Please return all lines in the listing holding the word "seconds".

The data >>
___

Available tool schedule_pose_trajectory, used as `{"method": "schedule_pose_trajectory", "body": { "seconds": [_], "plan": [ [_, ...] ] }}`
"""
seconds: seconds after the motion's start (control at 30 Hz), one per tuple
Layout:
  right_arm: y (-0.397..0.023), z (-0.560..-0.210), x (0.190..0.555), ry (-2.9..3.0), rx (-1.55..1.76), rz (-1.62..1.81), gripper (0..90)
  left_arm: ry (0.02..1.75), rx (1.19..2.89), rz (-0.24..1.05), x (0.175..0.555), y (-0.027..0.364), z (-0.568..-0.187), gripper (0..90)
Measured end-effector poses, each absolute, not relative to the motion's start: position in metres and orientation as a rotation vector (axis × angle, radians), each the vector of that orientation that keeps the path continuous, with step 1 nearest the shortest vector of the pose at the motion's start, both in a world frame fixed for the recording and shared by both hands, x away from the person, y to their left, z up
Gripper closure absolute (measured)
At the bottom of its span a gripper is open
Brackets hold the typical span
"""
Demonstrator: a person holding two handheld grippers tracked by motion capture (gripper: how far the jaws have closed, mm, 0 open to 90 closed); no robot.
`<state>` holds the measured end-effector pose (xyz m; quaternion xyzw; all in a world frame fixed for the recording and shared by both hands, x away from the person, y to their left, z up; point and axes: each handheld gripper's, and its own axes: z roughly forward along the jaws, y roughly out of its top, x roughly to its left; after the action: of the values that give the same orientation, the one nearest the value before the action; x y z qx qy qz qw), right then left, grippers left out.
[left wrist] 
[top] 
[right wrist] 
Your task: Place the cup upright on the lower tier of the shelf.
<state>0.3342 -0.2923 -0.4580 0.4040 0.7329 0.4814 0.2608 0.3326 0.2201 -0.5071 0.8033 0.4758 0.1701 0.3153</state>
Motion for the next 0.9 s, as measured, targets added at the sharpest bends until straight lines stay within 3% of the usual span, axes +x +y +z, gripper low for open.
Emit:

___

Reply >>
Available tool schedule_pose_trajectory, used as `{"method": "schedule_pose_trajectory", "body": { "seconds": [_], "plan": [ [_, ...] ] }}`
seconds: seconds after the motion's start (control at 30 Hz), one per tuple

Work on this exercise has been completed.